- Born: September 3, 1864 Ann Arbor, Michigan
- Died: October 16, 1949 (aged 85) Allegan, Michigan
- Known for: VanderCook College of Music

= Hale A. VanderCook =

Hale Ascher VanderCook (3 September 1864 – 16 October 1949) was a composer, conductor, and cornetist best known for his marches and brass solos. He was born in Ann Arbor, Michigan and began composing at the age of sixteen. He was performing in bands by the age of 14, and became conductor of the J.H. LaPearl Circus Band in 1891. He conducted circus and theater bands for much of the 1890s. VanderCook composed over 70 marches as well as numerous series for solo brass instruments. Among his most famous marches are American Stride, Olevine, Pacific Fleet, Pageant of Columbia and S.S. Theodore Roosevelt. He published his Course in Band and Orchestra Directing in 1916. VanderCook studied cornet with Frank Holton and A.F. Weldon.

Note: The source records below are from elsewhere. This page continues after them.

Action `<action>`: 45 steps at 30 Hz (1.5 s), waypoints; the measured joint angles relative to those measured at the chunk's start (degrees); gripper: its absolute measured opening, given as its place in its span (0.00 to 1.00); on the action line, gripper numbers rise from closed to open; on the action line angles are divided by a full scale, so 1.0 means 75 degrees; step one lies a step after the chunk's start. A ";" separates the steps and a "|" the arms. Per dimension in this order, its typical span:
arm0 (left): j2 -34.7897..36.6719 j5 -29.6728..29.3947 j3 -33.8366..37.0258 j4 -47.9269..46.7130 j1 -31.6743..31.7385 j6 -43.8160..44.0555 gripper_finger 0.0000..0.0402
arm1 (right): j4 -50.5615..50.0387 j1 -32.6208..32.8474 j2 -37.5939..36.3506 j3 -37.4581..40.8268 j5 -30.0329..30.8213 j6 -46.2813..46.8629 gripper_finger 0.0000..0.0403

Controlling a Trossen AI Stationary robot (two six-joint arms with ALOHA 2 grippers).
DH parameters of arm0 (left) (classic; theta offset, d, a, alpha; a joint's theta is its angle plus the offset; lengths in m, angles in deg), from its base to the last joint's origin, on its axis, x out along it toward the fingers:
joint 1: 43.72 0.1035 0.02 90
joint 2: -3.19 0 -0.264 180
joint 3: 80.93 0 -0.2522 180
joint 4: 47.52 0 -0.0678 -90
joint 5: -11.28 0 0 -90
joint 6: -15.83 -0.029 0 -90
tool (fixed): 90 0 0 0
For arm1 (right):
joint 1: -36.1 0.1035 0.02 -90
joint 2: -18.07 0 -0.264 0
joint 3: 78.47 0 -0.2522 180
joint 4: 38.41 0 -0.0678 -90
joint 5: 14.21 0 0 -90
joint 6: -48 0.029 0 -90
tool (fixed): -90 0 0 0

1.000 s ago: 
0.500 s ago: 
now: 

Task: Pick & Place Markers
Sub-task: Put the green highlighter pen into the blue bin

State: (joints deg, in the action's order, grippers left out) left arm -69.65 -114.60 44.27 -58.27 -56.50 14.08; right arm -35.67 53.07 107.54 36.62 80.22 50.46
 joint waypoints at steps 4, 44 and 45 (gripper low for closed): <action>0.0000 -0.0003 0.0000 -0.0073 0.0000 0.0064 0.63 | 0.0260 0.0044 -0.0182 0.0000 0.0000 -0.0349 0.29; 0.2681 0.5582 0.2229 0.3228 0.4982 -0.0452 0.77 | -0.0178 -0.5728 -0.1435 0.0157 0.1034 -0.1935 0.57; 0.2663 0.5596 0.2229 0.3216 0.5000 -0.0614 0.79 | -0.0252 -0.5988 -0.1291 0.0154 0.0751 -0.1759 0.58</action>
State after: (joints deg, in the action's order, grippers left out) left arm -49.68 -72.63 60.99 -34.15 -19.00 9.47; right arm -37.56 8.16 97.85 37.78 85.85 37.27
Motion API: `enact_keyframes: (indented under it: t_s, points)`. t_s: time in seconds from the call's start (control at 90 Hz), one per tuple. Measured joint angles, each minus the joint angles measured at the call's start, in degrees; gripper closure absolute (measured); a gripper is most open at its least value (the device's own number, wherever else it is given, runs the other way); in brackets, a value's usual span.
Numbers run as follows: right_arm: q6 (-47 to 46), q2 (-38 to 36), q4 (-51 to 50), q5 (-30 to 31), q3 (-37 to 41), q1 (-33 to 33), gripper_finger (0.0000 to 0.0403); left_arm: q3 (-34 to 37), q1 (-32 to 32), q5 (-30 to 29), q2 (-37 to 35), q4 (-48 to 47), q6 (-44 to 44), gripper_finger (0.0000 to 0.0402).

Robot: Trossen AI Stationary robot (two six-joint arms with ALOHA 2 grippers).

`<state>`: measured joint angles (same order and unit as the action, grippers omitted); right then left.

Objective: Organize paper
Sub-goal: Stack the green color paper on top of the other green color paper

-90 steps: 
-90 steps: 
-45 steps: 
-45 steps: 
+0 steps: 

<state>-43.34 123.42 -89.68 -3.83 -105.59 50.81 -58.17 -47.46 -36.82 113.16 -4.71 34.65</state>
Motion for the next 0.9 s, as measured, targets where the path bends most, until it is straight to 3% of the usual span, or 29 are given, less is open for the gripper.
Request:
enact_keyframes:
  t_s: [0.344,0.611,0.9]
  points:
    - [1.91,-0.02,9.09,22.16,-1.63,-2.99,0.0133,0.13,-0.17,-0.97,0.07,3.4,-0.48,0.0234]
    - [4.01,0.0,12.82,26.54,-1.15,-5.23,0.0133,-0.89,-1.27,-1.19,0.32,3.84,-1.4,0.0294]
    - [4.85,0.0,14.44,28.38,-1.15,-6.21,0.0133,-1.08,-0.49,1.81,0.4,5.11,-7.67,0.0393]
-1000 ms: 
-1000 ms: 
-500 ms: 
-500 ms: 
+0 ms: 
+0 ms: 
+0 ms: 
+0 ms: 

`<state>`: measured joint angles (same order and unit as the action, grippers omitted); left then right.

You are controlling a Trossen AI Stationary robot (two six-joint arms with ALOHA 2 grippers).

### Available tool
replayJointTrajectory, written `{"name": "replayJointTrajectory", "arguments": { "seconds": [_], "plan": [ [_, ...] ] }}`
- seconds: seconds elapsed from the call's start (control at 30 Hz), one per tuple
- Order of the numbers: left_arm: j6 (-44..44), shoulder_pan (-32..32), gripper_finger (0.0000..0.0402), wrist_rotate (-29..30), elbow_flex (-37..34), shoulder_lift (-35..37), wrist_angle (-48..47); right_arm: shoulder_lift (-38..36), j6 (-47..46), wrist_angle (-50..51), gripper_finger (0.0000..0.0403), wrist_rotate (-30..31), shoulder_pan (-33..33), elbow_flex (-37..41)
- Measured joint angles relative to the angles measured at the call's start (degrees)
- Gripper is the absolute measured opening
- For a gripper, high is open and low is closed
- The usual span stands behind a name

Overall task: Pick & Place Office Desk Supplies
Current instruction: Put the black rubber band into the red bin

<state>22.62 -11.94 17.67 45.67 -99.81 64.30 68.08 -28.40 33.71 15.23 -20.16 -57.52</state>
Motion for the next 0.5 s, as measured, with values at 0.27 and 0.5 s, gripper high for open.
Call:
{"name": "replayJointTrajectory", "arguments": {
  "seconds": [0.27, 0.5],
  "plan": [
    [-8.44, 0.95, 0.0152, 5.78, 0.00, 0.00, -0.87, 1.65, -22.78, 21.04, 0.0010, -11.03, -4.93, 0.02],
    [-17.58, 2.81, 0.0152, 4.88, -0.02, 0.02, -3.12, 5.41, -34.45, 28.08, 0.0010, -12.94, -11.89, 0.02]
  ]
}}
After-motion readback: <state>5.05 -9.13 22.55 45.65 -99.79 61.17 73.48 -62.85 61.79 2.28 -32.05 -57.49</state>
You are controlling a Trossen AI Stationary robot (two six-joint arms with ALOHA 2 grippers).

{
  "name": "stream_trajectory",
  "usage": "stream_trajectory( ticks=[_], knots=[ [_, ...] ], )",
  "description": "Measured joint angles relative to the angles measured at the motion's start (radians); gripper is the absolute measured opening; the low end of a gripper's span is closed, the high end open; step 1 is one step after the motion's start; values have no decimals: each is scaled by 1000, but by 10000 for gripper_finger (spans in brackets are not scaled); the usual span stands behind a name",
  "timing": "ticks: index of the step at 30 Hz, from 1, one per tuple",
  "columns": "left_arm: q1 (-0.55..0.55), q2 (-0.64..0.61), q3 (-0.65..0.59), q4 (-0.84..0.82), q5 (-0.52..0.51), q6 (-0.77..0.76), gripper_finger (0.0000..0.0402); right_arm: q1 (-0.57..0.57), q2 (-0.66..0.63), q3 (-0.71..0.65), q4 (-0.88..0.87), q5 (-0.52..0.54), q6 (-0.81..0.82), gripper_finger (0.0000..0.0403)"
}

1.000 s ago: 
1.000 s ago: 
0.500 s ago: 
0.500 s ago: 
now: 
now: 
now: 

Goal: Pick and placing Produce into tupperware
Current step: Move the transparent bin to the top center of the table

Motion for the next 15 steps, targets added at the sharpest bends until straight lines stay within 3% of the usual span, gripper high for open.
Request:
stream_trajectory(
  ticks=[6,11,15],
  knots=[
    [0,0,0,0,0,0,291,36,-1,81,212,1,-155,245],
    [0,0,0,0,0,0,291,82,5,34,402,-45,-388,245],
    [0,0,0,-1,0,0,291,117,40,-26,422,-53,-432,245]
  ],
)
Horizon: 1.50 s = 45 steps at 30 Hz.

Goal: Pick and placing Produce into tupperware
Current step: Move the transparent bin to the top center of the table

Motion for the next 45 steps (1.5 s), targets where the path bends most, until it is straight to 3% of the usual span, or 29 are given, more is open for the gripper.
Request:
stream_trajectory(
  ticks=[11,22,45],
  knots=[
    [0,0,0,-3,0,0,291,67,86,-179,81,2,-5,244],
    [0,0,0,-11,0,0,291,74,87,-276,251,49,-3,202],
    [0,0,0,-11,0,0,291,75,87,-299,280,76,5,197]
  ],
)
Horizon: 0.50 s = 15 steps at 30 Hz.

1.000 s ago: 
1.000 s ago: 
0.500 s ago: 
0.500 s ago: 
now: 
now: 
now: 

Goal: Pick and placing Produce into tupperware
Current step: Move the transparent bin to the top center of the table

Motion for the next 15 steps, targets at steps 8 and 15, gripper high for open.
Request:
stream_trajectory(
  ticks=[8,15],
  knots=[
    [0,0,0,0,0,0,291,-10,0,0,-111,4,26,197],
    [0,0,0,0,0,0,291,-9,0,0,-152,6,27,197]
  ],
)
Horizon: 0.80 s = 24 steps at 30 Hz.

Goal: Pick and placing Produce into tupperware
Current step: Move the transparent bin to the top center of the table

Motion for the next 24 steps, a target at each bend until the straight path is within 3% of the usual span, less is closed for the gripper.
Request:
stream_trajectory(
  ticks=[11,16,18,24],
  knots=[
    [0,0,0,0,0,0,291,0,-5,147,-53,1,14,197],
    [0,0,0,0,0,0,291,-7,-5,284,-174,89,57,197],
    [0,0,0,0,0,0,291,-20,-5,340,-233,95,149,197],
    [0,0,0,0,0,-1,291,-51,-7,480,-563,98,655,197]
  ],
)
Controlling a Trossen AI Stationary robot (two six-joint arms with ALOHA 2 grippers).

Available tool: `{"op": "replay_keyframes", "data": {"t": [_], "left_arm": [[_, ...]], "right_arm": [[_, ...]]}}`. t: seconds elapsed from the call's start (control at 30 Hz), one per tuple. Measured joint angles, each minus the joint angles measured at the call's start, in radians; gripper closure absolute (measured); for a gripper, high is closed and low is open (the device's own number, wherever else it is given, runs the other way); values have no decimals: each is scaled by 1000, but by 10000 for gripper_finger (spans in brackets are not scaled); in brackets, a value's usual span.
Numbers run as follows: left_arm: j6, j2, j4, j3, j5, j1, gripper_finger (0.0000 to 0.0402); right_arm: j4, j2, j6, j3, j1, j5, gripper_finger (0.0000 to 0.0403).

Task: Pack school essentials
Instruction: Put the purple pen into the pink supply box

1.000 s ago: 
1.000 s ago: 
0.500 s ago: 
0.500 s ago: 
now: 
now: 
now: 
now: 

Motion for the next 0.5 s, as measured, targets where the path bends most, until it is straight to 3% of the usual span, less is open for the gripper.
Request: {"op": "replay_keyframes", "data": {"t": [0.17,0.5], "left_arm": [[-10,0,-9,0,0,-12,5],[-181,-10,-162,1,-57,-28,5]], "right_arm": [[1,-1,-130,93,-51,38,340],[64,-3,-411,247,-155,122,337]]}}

He founded VanderCook College of Music (originally called VanderCook Cornet School) in 1909. VanderCook composed scores of student-level solo works for the cornet and other brass instruments, often grouped into topical sets such as the Trumpet Stars (Arcturus, Orion, Vega, etc.), birds (The Warbler, The Starling, The Meadowlark, etc.) and flowers (Columbine, Peony, Chrysanthemum, etc.). Many of the solos were included in the curriculum of his mail order cornet course, and he wrote detailed pedagogical narratives that accompany each work. Many of his cornet solos are still in print, and extensive archival material by VanderCook can be found at the Ruppel Library at VanderCook College of Music in Chicago. VanderCook also published his Method for Cornet in 20 Lessons in 1922. VanderCook died in Allegan, Michigan on October 16, 1949. Three volumes of the Heritage of the March series are dedicated to his work.